Self-Care for Online Teachers

The online teachers I know are proud of the fact that they can make a living with a laptop and internet connection — and they should be! Online teachers have a lot of freedom and it’s great to take advantage of it.

Given the interest and growth in online learning, more and more teachers are trading the classroom for the webcam (or sometimes just adding the webcam), but it usually adds up to more time looking at a screen and more time sitting.

 

There is a body of research that has found a correlation between long periods of sitting and an elevated risk of illness or injury.  It is important for online teachers to use self-care strategies to stay healthy.

Self Care Strategies

Strategies for self-care are critical for our health and well-being. Self-care is not a luxury or indulgence but a necessity in the work that we do. Also, challenges such as precarious work, multiple workloads or administrative responsibilities can add to the pressures of this demanding profession. Perhaps you are one of the many teachers who has to balance multiple students, schedules and/or workloads.


Self-care: skills and strategies used to maintain personal, familial, emotional, and spiritual needs while attending to the needs and demands of others (Newell & MacNeil, 2016)

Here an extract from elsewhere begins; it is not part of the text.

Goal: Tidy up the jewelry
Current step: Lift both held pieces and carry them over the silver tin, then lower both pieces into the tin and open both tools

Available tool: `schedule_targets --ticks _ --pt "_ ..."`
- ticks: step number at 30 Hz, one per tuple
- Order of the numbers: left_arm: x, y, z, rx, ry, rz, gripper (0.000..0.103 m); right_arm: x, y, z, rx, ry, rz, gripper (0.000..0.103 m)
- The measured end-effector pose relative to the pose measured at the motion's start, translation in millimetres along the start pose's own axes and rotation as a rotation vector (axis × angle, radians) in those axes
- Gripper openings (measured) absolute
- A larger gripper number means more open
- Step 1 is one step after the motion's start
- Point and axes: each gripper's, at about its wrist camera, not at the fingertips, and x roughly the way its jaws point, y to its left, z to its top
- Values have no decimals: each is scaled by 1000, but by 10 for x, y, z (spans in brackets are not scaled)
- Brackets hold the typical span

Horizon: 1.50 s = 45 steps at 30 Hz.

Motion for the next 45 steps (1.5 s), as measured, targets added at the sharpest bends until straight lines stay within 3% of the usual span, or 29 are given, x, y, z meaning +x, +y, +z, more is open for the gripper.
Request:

Although I’m not teaching English online, I do spend most of my day writing and coaching teachers online. I sit for several hours a day, but I do try to take regular breaks. For example, I used to keep a water pitcher on my desk to ensure I drank enough water. I now use a glass, which means that I have to get up frequently throughout the day to re-fill it.

I believe that self-care strategies for all teachers should be easy to do, no-cost/low cost (state-of-the-art standing desks are not in everyone’s budget) and not add time to our already very busy work schedule.

Before you get started on determining the self-care strategies that work best for you, use this free sitting time calculator to find out how much you sit each day.

Here are some simple self-care strategies for sitting teachers:

  1. Practice the sit-stand switch every 30 minutes (alternate between sitting and standing). Standing more can increase your energy and productivity levels, lower your stress and improve your mood.
  2. Incorporate some simple exercises in both seated and standing positions. Standing more can boost your metabolism, tone muscles and even reduce common aches and pains.

For the complete article, please click here to go directly to the Off2Class blog.  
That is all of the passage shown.